So, now we move to the Polo Grounds, and now we’re one game up on them, so we felt pretty good about ourselves. Except Clem Labine shut us out. He was just unhittable, and 10–0. That was a terrible feeling, to get beat that badly. Hey, look. The Dodgers had a great team from top to bottom. You know, they were better than our team in the golden decade of the fifties. . . .
[Don Newcombe] was a great pitcher. He had very strong stuff. You know, he wasn’t an easy guy to hit against I had some hits off him, but he got me out a lot of times. We had been through the whole season and had plenty of pep talks before. We knew what we had to do. There was nothing to say.

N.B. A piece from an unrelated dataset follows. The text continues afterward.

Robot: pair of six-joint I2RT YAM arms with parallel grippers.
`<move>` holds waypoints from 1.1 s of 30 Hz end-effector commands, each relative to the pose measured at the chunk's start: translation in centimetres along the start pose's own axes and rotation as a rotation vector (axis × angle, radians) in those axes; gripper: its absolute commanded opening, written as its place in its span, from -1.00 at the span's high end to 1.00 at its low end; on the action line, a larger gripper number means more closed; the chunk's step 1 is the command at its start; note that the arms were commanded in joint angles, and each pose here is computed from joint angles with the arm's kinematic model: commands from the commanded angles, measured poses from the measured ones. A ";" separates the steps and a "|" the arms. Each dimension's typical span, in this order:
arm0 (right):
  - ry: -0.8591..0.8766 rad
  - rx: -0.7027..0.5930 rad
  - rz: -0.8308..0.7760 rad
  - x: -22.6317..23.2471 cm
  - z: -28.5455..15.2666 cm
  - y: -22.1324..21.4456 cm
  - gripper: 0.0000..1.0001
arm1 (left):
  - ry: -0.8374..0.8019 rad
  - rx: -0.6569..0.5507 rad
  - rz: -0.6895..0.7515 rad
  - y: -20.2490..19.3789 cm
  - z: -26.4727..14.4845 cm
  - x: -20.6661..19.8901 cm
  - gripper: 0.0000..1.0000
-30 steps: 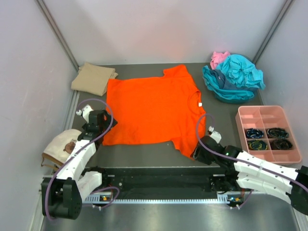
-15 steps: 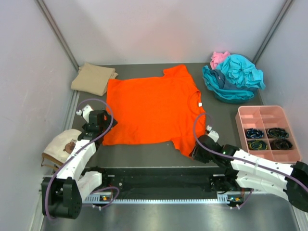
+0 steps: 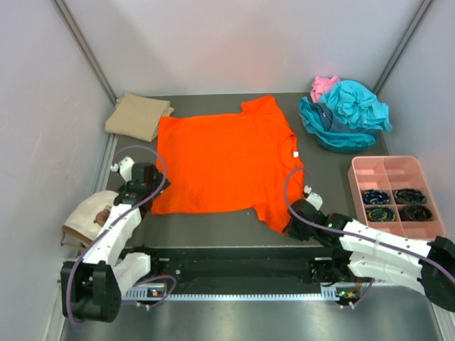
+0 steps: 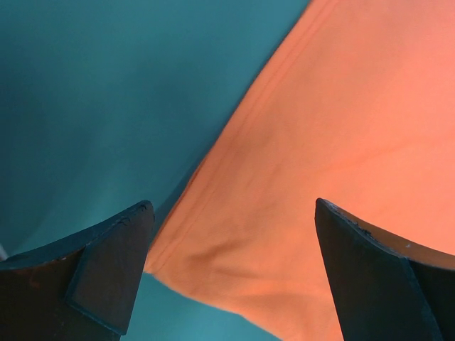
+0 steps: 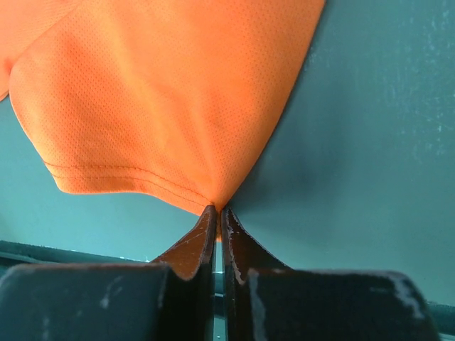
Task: Fold and stack the t-shirts
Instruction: Grap the side of the flattened tshirt closest away from the robot with both arms
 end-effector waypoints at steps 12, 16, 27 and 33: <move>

We were professionals. Dark and Stanky and Lockman and Irvin—oh, Don Mueller and all these guys. We felt we had a good ballclub. But it’s funny. That day, what was the first time for a lot of things, what I found myself doing that final game warming up be- fore going out to take infield practice—I found myself looking around at our guys. Maybe I was looking for sup- port. I don’t know. I looked at Dark and I knew he was as good a competitor as anybody. And, boy, I’m glad he’s on my team—and Stanky. And I remember looking at Lockman. You know, maybe I’m just trying to build up strength within myself. But I had never done that before. I looked at my guys over [there] and thought, “We’re ready. Let’s get ’em.” But I’d never done that before.
There were a lot of things that happened that day and, rationalizing, and going back over and asking, You know what it boils down to is, we’re professionals and we get down the fundamentals and the important things: Total concentration and total determination. That’s what it was that day, and, of course, the way it turned out, I guess some things were just meant to be. And that’s the only way I look at it.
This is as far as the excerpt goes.